== GOAL OF THE EXERCISE ==
Whenever a line in the data below includes the string "with", copy it out.

━━ RECORDS FOR THE TASK ━━

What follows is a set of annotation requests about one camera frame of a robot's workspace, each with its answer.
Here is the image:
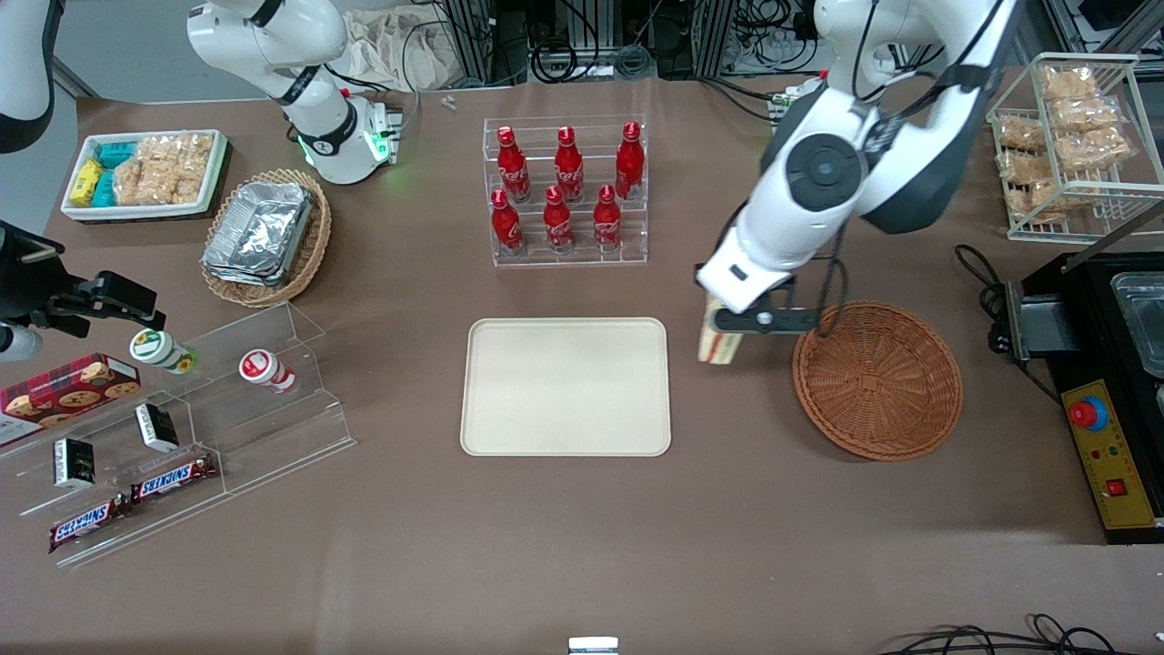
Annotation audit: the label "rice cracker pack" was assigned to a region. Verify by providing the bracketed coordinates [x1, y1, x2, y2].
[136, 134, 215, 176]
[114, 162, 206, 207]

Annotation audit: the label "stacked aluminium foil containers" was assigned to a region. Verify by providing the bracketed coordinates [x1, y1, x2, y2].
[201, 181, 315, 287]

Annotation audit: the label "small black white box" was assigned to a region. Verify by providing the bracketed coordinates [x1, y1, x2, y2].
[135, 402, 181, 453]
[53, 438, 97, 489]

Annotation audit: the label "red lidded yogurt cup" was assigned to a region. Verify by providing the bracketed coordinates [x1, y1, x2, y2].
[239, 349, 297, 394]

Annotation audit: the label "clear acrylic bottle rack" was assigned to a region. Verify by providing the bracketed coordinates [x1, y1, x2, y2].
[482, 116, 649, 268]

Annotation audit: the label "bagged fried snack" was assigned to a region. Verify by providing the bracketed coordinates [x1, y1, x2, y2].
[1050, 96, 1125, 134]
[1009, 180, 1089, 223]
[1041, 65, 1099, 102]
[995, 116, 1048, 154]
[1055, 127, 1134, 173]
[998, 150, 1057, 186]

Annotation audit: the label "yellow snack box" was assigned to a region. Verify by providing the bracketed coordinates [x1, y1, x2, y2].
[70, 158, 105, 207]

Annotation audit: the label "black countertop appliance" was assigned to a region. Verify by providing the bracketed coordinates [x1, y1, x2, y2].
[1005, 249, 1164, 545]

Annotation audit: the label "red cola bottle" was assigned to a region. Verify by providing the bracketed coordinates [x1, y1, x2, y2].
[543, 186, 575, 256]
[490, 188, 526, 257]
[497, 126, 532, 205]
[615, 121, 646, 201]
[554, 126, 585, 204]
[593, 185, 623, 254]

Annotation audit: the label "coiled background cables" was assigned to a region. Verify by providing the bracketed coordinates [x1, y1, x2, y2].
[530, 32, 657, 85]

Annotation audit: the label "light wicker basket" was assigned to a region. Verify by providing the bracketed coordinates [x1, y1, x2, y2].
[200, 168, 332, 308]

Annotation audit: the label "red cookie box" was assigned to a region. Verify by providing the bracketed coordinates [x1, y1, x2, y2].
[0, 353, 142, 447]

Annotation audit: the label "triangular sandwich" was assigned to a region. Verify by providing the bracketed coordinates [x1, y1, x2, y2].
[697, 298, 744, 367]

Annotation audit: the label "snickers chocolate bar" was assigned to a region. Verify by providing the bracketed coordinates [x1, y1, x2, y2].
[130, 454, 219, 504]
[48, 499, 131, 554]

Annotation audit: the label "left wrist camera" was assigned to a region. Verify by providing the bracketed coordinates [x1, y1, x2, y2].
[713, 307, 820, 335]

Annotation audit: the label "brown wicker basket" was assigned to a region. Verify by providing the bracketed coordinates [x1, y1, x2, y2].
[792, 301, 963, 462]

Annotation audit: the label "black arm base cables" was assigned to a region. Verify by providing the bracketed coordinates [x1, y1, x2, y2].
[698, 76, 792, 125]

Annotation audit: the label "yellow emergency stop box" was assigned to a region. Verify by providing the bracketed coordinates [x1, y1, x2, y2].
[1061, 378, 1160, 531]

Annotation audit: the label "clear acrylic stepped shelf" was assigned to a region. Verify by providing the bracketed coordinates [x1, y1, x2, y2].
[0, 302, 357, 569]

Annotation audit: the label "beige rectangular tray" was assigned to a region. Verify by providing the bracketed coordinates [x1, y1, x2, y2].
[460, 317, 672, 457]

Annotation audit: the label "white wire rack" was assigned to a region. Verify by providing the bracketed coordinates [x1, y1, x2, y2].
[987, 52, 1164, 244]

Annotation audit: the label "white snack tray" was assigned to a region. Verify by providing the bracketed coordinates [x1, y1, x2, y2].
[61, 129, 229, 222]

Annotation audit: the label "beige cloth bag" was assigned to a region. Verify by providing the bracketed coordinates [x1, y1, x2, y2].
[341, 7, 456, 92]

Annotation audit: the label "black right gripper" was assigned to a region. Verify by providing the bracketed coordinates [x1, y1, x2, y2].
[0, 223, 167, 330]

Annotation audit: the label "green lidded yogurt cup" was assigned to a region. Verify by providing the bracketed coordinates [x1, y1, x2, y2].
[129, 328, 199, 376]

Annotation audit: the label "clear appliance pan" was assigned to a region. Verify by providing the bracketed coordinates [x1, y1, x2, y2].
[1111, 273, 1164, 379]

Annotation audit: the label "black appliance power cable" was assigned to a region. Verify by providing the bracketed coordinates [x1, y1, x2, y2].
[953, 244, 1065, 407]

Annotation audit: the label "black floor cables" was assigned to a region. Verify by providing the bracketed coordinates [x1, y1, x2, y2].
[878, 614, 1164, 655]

━━━
━━ RECORDS FOR THE TASK ━━

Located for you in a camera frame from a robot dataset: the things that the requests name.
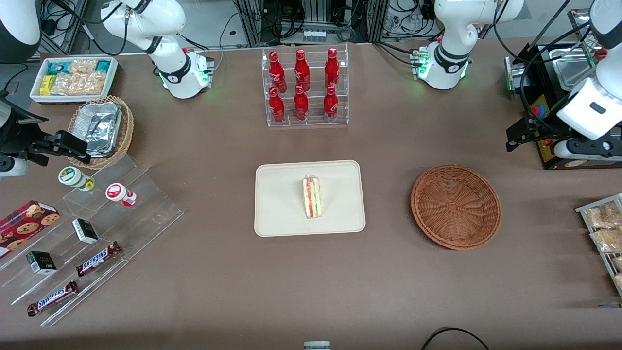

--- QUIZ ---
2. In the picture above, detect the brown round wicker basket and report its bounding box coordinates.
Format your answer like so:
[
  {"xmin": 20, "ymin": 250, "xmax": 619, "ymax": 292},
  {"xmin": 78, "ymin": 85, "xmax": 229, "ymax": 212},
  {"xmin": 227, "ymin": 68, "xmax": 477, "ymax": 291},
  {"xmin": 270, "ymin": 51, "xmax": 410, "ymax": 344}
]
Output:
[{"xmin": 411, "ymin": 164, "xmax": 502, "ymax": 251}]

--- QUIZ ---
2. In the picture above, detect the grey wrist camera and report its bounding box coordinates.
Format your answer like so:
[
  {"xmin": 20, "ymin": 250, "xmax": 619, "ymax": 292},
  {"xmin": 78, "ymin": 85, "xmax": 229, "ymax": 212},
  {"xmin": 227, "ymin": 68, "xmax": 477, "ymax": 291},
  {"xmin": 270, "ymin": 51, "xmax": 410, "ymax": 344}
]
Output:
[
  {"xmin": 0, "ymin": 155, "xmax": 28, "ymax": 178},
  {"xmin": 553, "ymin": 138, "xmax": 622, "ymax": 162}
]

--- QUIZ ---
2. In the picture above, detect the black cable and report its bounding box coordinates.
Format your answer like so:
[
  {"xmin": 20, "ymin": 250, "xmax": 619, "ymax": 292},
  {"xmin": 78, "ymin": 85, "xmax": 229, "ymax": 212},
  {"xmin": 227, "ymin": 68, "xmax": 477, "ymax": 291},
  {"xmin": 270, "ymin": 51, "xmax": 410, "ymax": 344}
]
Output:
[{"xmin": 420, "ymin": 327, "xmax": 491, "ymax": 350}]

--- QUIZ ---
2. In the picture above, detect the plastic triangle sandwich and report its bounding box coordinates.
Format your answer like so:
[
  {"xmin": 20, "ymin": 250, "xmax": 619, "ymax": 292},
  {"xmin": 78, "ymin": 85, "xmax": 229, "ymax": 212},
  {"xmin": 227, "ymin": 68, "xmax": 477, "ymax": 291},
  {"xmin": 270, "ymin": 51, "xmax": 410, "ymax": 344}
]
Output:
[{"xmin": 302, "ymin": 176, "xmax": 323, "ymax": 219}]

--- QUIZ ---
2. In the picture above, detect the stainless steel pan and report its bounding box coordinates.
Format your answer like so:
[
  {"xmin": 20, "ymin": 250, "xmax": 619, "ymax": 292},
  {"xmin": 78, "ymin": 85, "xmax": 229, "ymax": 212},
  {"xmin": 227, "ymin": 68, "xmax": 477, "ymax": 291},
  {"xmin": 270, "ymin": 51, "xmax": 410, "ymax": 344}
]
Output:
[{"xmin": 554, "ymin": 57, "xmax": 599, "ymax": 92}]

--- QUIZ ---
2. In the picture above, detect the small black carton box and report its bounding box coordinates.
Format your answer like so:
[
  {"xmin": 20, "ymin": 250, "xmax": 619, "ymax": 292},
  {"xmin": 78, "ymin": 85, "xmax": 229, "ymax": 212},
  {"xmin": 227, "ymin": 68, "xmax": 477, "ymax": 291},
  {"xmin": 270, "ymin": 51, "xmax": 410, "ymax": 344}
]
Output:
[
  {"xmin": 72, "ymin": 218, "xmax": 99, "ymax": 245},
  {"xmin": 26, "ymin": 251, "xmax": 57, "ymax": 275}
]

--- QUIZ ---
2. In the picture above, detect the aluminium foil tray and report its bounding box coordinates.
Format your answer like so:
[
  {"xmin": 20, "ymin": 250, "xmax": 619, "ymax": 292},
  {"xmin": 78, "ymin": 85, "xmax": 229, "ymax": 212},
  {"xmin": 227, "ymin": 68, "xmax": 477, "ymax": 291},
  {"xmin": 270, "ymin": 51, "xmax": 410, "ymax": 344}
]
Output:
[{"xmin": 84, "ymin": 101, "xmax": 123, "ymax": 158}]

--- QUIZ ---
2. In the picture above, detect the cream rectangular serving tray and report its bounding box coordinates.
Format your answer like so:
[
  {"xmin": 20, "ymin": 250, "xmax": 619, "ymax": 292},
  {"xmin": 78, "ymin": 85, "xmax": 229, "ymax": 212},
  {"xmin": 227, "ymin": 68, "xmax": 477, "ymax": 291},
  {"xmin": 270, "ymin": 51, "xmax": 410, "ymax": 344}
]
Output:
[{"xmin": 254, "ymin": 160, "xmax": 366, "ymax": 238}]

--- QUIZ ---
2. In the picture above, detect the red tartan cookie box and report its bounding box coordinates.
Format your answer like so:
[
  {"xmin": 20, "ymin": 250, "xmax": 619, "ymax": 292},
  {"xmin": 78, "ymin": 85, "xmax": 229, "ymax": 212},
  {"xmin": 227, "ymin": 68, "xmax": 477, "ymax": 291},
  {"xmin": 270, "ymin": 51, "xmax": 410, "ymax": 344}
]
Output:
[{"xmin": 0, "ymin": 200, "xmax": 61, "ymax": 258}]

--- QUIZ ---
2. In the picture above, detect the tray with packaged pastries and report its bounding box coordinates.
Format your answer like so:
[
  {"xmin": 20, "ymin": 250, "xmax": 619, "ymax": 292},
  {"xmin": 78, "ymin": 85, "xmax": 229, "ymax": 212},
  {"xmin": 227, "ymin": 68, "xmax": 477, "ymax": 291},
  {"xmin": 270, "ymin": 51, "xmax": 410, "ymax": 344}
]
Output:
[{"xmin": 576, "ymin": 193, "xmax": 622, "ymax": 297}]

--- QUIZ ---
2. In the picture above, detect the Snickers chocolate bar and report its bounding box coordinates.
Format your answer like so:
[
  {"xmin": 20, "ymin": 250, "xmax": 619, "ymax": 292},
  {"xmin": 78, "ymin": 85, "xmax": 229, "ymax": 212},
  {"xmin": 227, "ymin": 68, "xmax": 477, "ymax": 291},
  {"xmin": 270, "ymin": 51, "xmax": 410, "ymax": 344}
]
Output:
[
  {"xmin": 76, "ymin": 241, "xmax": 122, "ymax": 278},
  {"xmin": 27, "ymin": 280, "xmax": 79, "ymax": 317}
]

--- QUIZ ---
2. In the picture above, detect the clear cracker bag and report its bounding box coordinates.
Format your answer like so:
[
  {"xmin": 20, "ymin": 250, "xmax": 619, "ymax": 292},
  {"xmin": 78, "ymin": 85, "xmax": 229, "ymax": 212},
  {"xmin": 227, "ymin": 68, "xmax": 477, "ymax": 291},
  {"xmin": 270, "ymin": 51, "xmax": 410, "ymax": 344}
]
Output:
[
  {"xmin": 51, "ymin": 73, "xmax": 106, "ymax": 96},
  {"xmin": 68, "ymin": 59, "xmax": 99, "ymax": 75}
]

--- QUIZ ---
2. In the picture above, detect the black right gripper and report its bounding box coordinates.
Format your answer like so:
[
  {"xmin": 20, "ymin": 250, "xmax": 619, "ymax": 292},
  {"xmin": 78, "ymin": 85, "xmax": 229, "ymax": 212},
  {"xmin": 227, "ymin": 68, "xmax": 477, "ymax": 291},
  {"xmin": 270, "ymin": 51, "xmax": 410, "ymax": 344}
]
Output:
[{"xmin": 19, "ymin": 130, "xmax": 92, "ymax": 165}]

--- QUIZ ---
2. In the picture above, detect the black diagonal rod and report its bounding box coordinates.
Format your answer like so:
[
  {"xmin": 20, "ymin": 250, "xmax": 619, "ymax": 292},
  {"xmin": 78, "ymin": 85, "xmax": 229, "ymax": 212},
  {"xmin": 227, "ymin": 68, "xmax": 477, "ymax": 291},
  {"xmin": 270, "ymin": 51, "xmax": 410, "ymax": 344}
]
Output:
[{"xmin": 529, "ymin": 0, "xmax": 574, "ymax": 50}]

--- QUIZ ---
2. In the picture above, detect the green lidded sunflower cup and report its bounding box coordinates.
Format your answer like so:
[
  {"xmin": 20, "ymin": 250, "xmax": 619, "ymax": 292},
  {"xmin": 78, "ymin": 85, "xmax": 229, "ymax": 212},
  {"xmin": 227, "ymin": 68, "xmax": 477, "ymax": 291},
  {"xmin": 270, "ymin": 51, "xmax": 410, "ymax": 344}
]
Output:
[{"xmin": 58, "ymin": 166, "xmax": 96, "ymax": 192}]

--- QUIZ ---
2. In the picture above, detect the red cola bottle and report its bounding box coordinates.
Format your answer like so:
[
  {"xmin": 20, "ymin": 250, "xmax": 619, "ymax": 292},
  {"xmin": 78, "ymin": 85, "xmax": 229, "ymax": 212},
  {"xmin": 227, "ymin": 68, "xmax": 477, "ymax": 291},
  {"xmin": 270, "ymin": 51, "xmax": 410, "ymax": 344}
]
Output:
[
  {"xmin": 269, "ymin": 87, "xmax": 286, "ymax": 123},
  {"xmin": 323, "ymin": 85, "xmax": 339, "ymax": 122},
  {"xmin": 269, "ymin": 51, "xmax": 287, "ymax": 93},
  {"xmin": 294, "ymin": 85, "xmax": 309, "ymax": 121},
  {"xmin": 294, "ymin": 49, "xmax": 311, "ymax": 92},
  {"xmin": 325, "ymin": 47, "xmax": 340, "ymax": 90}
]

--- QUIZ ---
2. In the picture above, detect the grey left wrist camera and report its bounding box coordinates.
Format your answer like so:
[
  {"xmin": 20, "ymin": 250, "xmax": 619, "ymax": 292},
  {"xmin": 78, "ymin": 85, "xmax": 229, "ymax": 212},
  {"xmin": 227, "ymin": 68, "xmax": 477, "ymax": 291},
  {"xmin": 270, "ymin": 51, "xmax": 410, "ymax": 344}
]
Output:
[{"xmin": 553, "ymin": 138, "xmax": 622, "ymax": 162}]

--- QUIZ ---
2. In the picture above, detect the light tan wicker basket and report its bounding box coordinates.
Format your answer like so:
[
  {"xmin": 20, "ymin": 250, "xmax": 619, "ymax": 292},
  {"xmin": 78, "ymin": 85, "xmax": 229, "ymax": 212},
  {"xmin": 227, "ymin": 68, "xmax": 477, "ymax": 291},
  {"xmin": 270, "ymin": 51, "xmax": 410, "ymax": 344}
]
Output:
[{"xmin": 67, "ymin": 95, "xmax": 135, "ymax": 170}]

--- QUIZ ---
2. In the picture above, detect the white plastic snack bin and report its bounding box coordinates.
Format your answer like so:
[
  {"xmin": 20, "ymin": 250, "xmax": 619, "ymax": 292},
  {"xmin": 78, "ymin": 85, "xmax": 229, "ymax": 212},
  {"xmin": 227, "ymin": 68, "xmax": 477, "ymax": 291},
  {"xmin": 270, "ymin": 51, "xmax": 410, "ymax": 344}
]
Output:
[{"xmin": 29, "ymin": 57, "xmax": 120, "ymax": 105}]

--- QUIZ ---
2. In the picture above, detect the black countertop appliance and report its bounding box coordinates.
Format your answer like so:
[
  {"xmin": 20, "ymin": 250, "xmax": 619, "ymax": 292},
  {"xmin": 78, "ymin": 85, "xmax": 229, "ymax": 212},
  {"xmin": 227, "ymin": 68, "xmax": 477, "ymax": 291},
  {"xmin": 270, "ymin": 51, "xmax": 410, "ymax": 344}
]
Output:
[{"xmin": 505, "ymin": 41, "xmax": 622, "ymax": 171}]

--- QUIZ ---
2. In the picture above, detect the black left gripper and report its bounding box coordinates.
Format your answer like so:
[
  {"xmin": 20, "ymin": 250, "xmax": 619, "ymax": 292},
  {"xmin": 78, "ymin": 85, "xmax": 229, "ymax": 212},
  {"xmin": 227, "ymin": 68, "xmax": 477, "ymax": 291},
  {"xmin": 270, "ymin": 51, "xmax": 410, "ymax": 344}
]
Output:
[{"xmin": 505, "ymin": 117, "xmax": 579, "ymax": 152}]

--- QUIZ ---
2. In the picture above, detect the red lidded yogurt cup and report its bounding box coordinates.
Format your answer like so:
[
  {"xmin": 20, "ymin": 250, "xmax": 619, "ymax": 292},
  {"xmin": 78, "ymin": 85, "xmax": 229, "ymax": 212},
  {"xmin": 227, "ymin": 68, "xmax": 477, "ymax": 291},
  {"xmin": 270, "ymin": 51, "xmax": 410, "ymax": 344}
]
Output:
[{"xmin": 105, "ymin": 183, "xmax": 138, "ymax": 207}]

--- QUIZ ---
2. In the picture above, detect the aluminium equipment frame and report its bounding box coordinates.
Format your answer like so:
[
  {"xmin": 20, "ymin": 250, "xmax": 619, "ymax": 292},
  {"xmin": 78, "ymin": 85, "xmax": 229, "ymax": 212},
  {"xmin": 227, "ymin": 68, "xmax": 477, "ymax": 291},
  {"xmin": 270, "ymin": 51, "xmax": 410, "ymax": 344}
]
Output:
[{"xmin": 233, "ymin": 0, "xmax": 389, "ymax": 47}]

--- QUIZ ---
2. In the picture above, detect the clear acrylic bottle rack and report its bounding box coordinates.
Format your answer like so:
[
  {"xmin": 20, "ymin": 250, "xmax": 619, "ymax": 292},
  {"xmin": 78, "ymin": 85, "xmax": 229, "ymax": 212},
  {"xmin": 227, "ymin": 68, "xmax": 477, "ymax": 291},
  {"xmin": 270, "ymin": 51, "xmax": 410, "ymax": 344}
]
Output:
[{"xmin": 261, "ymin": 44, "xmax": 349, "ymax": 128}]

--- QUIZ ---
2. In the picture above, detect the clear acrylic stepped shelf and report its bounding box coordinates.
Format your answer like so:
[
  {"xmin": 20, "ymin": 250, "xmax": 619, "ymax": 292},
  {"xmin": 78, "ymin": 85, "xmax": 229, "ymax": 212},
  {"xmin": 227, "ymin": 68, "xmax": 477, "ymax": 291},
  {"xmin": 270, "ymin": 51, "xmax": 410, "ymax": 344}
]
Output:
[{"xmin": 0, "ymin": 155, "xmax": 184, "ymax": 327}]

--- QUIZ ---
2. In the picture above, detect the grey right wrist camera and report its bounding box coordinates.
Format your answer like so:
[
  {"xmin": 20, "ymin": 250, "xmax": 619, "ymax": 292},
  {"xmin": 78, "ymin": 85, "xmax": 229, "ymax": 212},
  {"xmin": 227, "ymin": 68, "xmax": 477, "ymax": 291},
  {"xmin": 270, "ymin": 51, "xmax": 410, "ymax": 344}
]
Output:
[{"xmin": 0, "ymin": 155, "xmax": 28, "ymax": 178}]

━━━

== SOLVED EXERCISE ==
What follows is a set of annotation requests about one camera frame of a robot's workspace, each with its answer.
2. In the picture above, detect the tray with packaged pastries and report its bounding box coordinates.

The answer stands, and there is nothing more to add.